Data extracted from a collection:
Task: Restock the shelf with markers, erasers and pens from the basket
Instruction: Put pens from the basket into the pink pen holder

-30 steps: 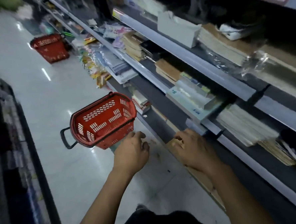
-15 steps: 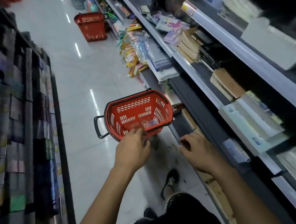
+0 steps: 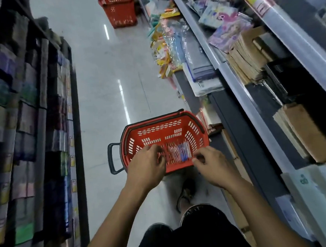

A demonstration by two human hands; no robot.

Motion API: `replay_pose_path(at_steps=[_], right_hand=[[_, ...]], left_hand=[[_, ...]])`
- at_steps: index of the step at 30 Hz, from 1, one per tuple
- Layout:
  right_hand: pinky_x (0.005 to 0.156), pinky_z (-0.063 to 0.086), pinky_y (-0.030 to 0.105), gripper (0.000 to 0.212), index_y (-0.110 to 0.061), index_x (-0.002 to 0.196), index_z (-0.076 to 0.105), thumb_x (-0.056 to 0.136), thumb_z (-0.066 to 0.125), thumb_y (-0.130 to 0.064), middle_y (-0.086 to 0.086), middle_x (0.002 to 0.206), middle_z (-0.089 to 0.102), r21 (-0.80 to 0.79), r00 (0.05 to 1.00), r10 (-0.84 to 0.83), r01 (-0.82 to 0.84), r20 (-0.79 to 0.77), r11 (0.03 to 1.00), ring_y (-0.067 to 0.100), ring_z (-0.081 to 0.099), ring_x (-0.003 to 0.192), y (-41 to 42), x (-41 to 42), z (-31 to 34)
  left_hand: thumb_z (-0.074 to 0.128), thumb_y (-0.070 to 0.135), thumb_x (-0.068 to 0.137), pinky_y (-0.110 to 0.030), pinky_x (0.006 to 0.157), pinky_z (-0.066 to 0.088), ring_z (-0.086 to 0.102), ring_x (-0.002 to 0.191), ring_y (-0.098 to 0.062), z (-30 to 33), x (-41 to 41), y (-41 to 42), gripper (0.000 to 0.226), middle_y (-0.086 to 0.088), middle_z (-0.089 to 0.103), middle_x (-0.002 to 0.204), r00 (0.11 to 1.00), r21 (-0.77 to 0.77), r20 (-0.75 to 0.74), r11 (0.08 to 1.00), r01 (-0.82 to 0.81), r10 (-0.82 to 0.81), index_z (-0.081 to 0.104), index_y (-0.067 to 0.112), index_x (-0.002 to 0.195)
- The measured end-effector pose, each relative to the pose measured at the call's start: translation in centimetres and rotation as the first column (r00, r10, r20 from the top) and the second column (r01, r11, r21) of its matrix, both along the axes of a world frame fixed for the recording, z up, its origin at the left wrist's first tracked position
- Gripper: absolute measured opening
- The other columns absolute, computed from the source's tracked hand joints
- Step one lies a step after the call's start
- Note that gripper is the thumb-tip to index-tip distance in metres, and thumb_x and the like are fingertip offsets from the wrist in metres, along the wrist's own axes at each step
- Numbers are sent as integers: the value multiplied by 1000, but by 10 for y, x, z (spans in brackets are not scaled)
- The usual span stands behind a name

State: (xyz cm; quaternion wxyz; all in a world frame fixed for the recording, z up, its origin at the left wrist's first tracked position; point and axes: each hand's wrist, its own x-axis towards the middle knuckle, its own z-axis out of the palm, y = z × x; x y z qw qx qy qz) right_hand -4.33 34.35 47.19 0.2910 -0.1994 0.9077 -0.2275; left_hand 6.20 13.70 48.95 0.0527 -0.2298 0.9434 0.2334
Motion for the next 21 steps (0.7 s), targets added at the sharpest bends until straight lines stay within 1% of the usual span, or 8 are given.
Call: replay_pose_path(at_steps=[3,6,10,13,16,18,19,21], right_hand=[[91,56,41,26,-28,117,67,98,59,-43,-6,115,61,35,997,39,-42,73,999,16,63,103,-15,-42,-29],[89,56,38,25,-26,115,68,97,59,-40,-4,112,62,79,984,80,-94,162,992,17,62,101,-31,-71,-58],[83,58,39,21,-22,108,71,97,59,-35,-2,107,68,116,960,81,-115,266,986,15,65,92,-53,-92,-106],[73,52,30,21,-22,111,71,98,59,-34,-3,108,70,145,945,53,-105,322,984,13,63,87,-68,-101,-149],[72,47,27,22,-20,113,71,98,60,-31,-1,108,69,169,930,0,-67,367,983,15,64,88,-85,-108,-207],[72,46,26,17,-19,109,71,98,61,-27,0,105,71,195,925,-22,-57,379,979,17,67,89,-97,-111,-256],[72,46,24,15,-19,107,72,98,61,-24,1,103,72,212,927,-31,-53,374,976,17,68,87,-104,-113,-283],[75,49,24,16,-17,107,75,98,62,-21,5,104,75,247,934,-73,-16,350,969,20,69,88,-117,-115,-334]], left_hand=[[52,43,99,-37,76,60,65,96,-15,-21,-41,-7,30,8,66,114,999,29,40,1000,-9,8,64,29,123],[54,42,100,-35,72,59,64,92,-13,-47,-70,-18,26,8,66,111,996,51,84,998,-30,26,66,29,119],[58,36,99,-25,63,45,60,85,-9,-92,-96,-38,21,8,68,106,988,96,143,993,-66,52,68,27,115],[59,32,97,-18,59,35,57,81,-6,-140,-108,-51,19,8,69,102,979,142,190,985,-97,69,69,27,112],[57,32,96,-27,61,48,64,81,-9,-204,-119,-62,20,10,71,100,964,238,250,960,-147,86,71,27,109],[55,30,92,-32,68,56,68,79,-11,-255,-127,-68,23,9,74,96,953,318,287,929,-192,99,73,25,105],[55,29,91,-32,70,57,69,79,-12,-283,-132,-71,23,7,75,95,946,350,306,911,-220,111,74,23,103],[56,23,94,-27,64,52,69,74,-10,-340,-137,-75,17,5,76,90,922,388,357,874,-292,150,73,22,97]])
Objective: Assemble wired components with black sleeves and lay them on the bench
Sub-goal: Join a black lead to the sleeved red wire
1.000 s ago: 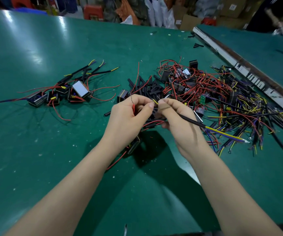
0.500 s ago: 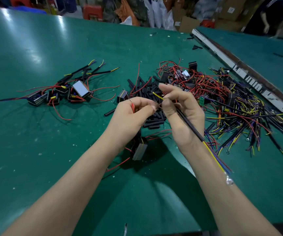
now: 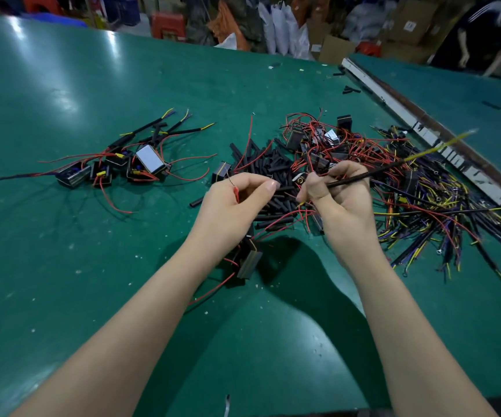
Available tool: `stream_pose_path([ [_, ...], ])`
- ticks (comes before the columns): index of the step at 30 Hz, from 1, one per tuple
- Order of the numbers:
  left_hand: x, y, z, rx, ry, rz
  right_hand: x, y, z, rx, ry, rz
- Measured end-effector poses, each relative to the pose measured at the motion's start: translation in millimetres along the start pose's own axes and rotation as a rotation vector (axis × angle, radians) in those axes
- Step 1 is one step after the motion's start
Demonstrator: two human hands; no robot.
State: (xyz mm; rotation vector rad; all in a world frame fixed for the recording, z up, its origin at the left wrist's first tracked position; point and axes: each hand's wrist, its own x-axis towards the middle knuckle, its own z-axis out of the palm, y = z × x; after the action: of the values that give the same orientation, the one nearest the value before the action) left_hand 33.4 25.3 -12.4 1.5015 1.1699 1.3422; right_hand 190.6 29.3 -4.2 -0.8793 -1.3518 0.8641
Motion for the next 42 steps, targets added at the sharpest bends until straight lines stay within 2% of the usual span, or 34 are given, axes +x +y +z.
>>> stream_pose_path([
  [2, -2, 2, 0, 0.026, -0.055, 0.036, -2, 3, 2, 0.053, -0.018, 0.087],
  [5, -4, 5, 0, 0.017, -0.131, 0.043, -3, 6, 4, 0.008, -0.022, 0.112],
  [10, -2, 6, -1, -0.090, -0.098, 0.018, -4, 10, 7, -0.176, -0.033, 0.048],
  [19, -2, 7, 0, -0.225, -0.097, -0.006, -7, 2, 15, 0.099, -0.120, 0.101],
  [24, -5, 10, 3, -0.215, -0.083, 0.055, -9, -1, 16, 0.122, -0.115, 0.105],
  [26, -5, 9, 5, -0.185, -0.020, 0.035, -10, 0, 15, 0.012, -0.096, 0.058],
  [31, -2, 4, 5, -0.144, 0.114, -0.094, -14, 11, 11, -0.553, -0.159, -0.258],
  [34, -1, 6, 5, -0.183, 0.080, -0.095, -11, 12, 9, -0.641, -0.082, -0.426],
  [39, 0, 6, 4, -0.199, 0.068, -0.154, -10, 13, 2, -0.636, -0.154, -0.439],
  [42, -1, 8, 4, -0.183, 0.032, -0.211, -8, 9, 2, -0.735, -0.161, -0.569],
])
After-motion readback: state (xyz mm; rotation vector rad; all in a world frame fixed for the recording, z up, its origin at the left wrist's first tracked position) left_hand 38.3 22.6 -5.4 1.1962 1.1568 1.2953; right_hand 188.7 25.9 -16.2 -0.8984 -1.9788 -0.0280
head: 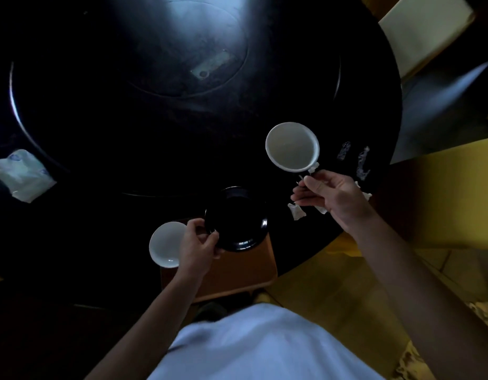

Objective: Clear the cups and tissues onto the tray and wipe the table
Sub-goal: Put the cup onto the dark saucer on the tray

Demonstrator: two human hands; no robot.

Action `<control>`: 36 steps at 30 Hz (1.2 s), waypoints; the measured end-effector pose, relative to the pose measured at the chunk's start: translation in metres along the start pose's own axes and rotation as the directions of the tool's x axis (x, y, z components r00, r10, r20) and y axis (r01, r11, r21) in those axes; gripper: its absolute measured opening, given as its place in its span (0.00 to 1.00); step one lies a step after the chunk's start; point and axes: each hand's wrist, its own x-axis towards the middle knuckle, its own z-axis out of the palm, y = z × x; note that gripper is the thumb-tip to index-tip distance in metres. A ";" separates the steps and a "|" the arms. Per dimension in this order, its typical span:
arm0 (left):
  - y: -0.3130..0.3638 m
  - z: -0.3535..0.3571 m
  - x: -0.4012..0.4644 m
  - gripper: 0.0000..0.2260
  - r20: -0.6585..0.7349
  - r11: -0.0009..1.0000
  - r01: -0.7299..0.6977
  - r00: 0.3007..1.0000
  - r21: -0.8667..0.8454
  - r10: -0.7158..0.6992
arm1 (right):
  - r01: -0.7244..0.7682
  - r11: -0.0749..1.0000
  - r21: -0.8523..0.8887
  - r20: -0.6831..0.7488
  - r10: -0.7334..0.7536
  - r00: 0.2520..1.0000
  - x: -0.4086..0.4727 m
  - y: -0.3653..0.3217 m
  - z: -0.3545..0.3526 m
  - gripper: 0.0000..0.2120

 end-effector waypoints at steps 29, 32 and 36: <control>-0.086 0.030 -0.019 0.11 -0.075 0.971 0.234 0.969 -0.042 -0.237 | -0.218 0.962 -0.166 0.080 0.234 0.969 -0.064 0.118 0.021 0.09; -0.085 0.030 -0.016 0.11 -0.082 0.971 0.239 0.967 -0.033 -0.241 | -0.236 0.957 -0.168 0.084 0.252 0.964 -0.061 0.128 0.024 0.09; -0.086 0.032 -0.013 0.11 -0.079 0.966 0.257 0.963 -0.029 -0.259 | -0.257 0.954 -0.157 0.093 0.274 0.957 -0.056 0.135 0.028 0.08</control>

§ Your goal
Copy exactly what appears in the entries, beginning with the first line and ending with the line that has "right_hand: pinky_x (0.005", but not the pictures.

§ Final answer
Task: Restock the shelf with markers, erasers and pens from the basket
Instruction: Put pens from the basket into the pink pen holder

-30 steps: 
-15 steps: 
+0 steps: 

A demonstration by two human hands; no robot.

Motion API: `replay_pose_path(at_steps=[_], right_hand=[[_, ...]], left_hand=[[_, ...]])`
- at_steps: index of the step at 30 Hz, from 1, one per tuple
- Layout:
  right_hand: pinky_x (0.005 to 0.156), pinky_z (-0.063 to 0.086), pinky_y (-0.030 to 0.105), gripper (0.000 to 0.212), index_y (-0.110 to 0.061), index_x (-0.002 to 0.196), index_z (-0.076 to 0.105), thumb_x (-0.056 to 0.136), thumb_z (-0.066 to 0.125), thumb_y (-0.130 to 0.064), middle_y (-0.086 to 0.086), middle_x (0.002 to 0.206), middle_z (-0.089 to 0.102), r21 (-0.80 to 0.79), r00 (0.05 to 1.00), r10 (-0.84 to 0.83), r01 (-0.82 to 0.84), r20 (-0.79 to 0.77), r11 (0.03 to 1.00), ring_y (-0.067 to 0.100), ring_z (-0.081 to 0.099), ring_x (-0.003 to 0.192), y (-41 to 42), x (-41 to 42), z (-31 to 34)

There's no more to this exercise.